Many people view the summertime as a time to kick back, relax a little bit, and enjoy the warm weather. That mindset also often sets the stage for overconsumption of alcohol.
An analysis of seven international research studies published today in Hypertension, an American Heart Association journal, found a clear association between increases in systolic (top-number) blood pressure and the number of alcoholic beverages consumed daily. The analysis of data from studies involving more than 19,000 adults in the United States, Korea and Japan indicates even people who drank one alcoholic beverage per day showed a link to higher blood pressure when compared to non-drinkers. not already.

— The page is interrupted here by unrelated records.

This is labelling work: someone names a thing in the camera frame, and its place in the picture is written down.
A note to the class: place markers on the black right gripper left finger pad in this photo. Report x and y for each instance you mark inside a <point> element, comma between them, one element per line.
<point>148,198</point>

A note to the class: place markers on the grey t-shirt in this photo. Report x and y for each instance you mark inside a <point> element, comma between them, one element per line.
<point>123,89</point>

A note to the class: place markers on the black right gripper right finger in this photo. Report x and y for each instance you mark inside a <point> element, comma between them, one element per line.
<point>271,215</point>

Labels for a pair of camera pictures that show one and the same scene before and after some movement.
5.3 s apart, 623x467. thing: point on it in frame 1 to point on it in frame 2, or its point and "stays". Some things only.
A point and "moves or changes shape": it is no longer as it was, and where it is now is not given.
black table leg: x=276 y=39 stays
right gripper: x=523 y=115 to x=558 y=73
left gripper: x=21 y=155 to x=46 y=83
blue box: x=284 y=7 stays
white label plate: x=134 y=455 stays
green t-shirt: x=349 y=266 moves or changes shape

This analysis confirms for the first time there was a continuous increase in blood pressure measures in both participants with low and high alcohol intake. Even low levels of alcohol consumption were associated with detectable increases in blood pressure levels that may lead to a higher risk of cardiovascular events.

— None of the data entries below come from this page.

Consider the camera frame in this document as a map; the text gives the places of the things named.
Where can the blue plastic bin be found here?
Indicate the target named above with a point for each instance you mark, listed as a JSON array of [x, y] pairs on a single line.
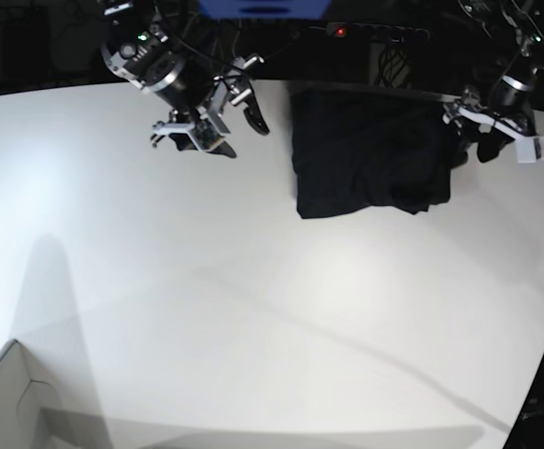
[[265, 9]]

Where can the black power strip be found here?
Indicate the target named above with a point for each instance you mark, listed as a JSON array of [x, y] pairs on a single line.
[[375, 32]]

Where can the black t-shirt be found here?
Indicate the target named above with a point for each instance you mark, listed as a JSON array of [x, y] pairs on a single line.
[[352, 151]]

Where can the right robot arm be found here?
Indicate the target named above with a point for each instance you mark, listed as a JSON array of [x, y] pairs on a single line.
[[164, 49]]

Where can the white cardboard box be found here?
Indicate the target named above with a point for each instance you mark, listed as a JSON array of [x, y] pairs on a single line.
[[22, 424]]

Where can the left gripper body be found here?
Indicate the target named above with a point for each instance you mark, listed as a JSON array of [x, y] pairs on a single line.
[[519, 125]]

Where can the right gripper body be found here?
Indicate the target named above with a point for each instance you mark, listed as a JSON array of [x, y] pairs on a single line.
[[203, 123]]

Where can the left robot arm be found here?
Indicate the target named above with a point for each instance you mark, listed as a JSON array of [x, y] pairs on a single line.
[[510, 23]]

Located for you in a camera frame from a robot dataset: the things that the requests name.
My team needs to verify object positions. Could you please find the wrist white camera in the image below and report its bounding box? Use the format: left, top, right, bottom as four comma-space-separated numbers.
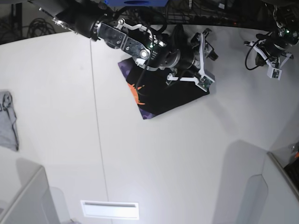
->
267, 67, 282, 80
196, 76, 215, 92

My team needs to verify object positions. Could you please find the blue box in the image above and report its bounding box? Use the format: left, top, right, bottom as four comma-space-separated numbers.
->
104, 0, 168, 7

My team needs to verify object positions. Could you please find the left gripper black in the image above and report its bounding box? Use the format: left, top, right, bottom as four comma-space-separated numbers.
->
256, 39, 289, 61

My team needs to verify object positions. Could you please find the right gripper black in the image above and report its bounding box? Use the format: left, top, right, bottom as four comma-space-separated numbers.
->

“We found no beneficial effects in adults who drank a low level of alcohol compared to those who did not drink alcohol,” said senior study author Marco Vinceti, M.D., Ph.D., a professor of epidemiology and public health in the Medical School of the University of Modena and Reggio Emilia University in Italy and an adjunct professor in the department of epidemiology at Boston University’s School of Public Health. “We were somewhat surprised to see that consuming an already-low level of alcohol was also linked to higher blood pressure changes over time compared to no consumption – although far less than the blood pressure increase seen in heavy drinkers.”
I was also able to speak with New York City based cardiologist, Dr. Rachel Maria Brown Talaska, from Lenox Hill Hospital, Northwell Health. She answered a few questions for our readers.
Is drinking alcohol part of a healthy lifestyle?
The American Heart Association advises people to limit alcohol intake and to not start drinking alcohol if you don’t. If you do drink, talk with your doctor about the benefits and risks of consuming alcohol in moderation. Some people should not drink at all, like women who are pregnant or trying to get pregnant, people under age 21 and people with certain health conditions.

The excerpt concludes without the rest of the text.